> _Assignment_
For this listing, the lines between the one holding "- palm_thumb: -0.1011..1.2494" and the one holding "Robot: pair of", inclusive, must be set down exactly.

____________________

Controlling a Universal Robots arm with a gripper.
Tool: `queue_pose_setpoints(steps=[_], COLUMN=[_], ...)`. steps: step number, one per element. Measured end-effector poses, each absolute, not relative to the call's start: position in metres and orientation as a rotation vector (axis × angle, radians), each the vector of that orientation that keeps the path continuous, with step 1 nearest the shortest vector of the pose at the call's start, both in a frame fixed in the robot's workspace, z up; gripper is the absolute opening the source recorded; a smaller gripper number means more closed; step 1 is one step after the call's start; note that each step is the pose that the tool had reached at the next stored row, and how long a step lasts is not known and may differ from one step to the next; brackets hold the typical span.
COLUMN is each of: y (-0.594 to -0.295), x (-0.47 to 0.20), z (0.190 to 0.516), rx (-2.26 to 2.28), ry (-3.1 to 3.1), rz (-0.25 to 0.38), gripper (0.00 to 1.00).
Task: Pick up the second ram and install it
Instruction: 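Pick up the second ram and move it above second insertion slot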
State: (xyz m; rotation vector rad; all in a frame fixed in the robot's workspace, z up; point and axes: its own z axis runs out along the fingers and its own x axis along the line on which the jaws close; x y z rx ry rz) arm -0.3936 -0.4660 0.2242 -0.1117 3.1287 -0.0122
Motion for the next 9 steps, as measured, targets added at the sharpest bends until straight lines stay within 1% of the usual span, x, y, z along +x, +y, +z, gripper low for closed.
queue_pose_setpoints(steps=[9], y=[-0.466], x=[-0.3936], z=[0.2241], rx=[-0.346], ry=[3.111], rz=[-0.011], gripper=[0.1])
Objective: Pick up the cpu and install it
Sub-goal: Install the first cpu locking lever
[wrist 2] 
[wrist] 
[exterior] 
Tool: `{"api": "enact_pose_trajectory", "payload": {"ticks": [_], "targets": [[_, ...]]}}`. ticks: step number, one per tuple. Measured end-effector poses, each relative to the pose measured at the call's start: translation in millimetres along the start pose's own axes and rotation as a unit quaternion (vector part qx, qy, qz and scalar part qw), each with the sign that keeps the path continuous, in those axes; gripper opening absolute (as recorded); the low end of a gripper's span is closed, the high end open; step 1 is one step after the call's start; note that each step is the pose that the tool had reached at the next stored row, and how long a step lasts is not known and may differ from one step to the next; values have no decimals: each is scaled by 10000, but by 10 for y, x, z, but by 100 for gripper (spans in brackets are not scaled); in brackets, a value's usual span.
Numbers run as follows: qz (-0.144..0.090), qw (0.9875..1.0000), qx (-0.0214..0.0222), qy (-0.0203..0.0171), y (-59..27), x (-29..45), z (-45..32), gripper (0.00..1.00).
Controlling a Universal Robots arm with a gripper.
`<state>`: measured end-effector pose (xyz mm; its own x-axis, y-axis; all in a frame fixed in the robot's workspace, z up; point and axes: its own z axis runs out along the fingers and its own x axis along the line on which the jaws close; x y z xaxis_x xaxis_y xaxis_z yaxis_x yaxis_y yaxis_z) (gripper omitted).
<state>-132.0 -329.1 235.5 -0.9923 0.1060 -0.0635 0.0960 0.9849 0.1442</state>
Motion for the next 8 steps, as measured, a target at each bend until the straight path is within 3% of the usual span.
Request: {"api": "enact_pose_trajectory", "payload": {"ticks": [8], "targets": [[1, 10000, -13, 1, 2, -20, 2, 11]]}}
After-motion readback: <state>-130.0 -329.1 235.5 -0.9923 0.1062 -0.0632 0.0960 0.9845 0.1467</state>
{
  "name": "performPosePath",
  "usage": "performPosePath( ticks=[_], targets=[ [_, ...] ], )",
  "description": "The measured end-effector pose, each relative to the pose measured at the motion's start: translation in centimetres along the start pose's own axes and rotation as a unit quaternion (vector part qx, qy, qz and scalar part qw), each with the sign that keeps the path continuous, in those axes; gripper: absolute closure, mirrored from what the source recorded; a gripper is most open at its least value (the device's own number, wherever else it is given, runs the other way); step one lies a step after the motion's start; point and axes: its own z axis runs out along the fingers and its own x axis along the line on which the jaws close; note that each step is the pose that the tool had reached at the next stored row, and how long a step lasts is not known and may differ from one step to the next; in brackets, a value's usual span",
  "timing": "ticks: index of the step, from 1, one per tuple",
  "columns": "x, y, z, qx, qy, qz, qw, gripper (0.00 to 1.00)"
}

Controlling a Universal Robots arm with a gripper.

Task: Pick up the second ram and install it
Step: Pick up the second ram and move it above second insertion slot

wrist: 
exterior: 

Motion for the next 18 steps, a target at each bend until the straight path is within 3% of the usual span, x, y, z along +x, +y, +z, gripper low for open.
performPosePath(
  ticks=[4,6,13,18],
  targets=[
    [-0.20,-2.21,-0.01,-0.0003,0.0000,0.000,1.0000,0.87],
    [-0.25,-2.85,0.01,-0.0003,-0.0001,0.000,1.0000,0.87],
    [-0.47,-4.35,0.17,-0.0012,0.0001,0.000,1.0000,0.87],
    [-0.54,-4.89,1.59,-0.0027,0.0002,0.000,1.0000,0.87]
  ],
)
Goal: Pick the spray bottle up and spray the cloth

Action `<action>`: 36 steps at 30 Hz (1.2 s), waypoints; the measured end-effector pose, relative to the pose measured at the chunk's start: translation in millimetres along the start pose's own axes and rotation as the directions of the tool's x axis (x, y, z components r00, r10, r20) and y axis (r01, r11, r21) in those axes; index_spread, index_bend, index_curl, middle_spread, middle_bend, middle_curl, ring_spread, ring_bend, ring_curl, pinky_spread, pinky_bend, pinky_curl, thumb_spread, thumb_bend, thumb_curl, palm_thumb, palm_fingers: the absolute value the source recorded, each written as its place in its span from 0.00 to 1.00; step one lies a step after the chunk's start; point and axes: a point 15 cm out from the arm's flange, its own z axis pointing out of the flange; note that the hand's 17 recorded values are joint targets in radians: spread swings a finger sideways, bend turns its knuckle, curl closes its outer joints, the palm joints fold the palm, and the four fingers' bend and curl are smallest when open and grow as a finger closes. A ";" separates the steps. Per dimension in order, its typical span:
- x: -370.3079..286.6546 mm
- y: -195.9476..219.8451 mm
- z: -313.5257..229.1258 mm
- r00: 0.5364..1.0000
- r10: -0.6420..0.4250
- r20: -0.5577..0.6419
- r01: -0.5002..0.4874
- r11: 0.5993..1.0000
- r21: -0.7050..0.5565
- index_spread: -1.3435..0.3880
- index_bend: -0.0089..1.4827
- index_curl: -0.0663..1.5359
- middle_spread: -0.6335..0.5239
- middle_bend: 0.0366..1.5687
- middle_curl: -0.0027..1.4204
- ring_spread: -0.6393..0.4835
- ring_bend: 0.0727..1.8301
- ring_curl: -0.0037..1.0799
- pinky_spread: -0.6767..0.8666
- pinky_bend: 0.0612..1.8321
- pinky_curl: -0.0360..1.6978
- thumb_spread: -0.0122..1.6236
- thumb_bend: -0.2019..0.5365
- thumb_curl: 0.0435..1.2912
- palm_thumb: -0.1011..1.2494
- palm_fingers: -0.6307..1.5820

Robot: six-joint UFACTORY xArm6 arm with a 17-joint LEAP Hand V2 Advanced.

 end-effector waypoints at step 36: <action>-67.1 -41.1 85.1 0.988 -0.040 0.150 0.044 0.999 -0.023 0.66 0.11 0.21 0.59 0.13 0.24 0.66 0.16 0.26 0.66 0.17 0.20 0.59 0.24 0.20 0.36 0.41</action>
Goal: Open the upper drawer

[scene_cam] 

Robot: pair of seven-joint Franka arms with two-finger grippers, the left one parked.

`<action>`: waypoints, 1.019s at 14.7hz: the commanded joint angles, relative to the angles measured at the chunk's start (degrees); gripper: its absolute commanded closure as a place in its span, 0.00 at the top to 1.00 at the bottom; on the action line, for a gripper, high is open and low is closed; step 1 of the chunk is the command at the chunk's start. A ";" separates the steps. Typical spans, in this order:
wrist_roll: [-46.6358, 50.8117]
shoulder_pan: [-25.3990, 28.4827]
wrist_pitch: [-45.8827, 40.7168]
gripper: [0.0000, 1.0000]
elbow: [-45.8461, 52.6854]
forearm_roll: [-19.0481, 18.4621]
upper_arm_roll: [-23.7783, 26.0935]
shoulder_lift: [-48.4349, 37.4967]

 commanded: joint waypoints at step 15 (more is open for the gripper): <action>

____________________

> _Exercise output_
- palm_thumb: -0.1011..1.2494
- palm_fingers: -0.6307..1.5820

Robot: six-joint UFACTORY xArm6 arm with a 17-joint LEAP Hand V2 Advanced.

 end-effector waypoints at step 36: <action>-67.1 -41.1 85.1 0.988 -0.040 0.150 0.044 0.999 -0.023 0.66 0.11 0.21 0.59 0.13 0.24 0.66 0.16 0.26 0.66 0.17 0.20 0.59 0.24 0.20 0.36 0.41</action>
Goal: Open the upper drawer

[scene_cam] 

Robot: pair of seven-joint Franka arms with two-finger grippers, the left one parked.

With this output, the exercise is done.